ブルーインパルスを撮りたいがために一眼レフのカメラを母と、私ようで買ってしまったのである。2人して馬鹿なことをしたなと思いつつ、後悔はしていなかった。

五月。例年より暑い日だった。

つばの広い帽子を親子してかぶり、家を7:00に出て、基地へ向かった。

車の中で日焼け止めをしっかりと塗りたぐり、車を指定された場所へ停め、シャトルバスに乗り込み、基地へと向かった。

基地につき、オープニングを見た後、ブルーインパルスのパンフレットをもらい、早速サイン会へと並んだ。

母が並んでいる間に、私は1人、整備士さんの元を周り20をこえるサインを集めて回った。

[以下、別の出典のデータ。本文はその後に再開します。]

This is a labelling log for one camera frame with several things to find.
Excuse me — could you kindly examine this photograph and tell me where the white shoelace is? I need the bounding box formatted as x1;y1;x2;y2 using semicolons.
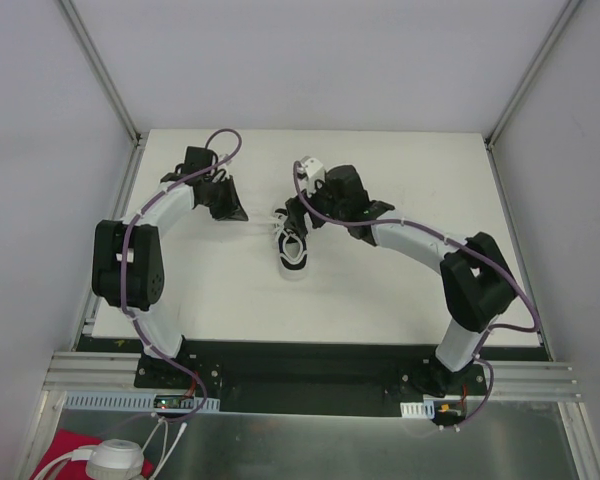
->
249;207;309;271

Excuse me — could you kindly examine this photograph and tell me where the black white canvas sneaker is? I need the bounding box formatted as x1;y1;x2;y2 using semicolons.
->
273;208;308;281

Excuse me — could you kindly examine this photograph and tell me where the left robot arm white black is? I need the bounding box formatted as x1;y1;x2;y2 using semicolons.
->
92;146;248;389

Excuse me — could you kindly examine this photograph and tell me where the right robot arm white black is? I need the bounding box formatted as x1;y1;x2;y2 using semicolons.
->
284;157;520;398

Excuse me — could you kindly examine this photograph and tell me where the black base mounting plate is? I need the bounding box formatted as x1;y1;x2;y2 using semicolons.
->
134;340;486;417

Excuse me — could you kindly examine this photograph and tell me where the white bottle cap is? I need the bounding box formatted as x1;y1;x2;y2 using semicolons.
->
86;439;144;480

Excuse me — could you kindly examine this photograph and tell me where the red cloth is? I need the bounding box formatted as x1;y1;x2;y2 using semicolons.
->
31;429;154;479

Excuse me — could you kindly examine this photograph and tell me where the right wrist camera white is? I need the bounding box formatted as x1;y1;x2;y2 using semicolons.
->
295;156;326;197

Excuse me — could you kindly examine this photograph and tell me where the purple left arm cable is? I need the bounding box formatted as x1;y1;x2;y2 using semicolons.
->
120;128;243;419

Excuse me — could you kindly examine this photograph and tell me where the left aluminium corner post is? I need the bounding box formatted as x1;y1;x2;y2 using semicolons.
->
54;0;142;145

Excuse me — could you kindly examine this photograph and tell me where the aluminium corner post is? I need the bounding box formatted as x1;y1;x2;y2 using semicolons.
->
484;0;584;151
54;0;142;145

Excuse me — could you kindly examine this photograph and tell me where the aluminium frame rail front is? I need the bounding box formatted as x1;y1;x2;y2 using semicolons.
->
43;352;584;402

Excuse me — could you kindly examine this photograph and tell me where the right grey cable duct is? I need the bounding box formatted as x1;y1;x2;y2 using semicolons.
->
400;400;435;420

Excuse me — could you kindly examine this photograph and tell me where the grey cable duct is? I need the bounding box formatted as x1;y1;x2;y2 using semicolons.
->
400;400;435;420
65;392;220;414

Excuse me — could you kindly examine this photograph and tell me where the left grey cable duct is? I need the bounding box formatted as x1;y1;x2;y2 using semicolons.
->
65;392;220;414

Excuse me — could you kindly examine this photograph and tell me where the white cable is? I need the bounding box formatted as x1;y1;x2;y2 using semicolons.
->
32;418;189;480

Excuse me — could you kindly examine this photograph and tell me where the right aluminium corner post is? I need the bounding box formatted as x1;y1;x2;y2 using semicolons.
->
484;0;584;151

ブルーインパルスのメンバーが写っているページを出し、

「サインをお願いします」

と言って渡すと、その人はページを1つめくり、1番最初の飛行隊長のページを出した。

そう。この人は、1番機、DOMさんだったのだ。あまりの驚きにしばらく固まっていたが、彼は優しく、

「どこからいらしたんですか?」

「あ、地元です」

「そうなんですか。楽しんでいってくださいね。」

と、声をかけてくれた。

次に、お目当の列に並んだ。

5番機、EDENさん。

今年がラストシーズン。最後に写真を撮りたいと思った。

ようやく順番が回って来た。

「サインをお願いします」

といってパンフレットを渡すと、

「凄い!たくさん集めてるんですね!」

「ブルーインパルス、大好きなんですよ。」

「ありがとうございます。」

書き終わって、パンフレットを返してもらうと

「写真は撮りますか?」

と聞かれ、私はお願いしますと言ってスマホを出した。

私のスマホのロック画面を見て、EDENさんが、

「あ、その写真。僕ですか?」

と嬉しそうに聞いてくれた。

2年前に撮ったあの時の写真をロック画面にしていたのだ。

ブルーインパルスのマークを手で作り2人で写真を撮った。

あの時よりも眩しい笑顔で。

今年もあの時のように、最前列でシャッターを切る。ただし、今年は主に、5番機を多めに。



高校の時に書いた小説が今になって出て来た。

私は今、カフェ店員をする傍ら、趣味程度に写真や、小説を書いている。小説の方は、何回も

賞を取り、そこそこの賞金を集めたりしている。しかし、その賞金の半分はカメラと、日本の基地巡りに費やされていた。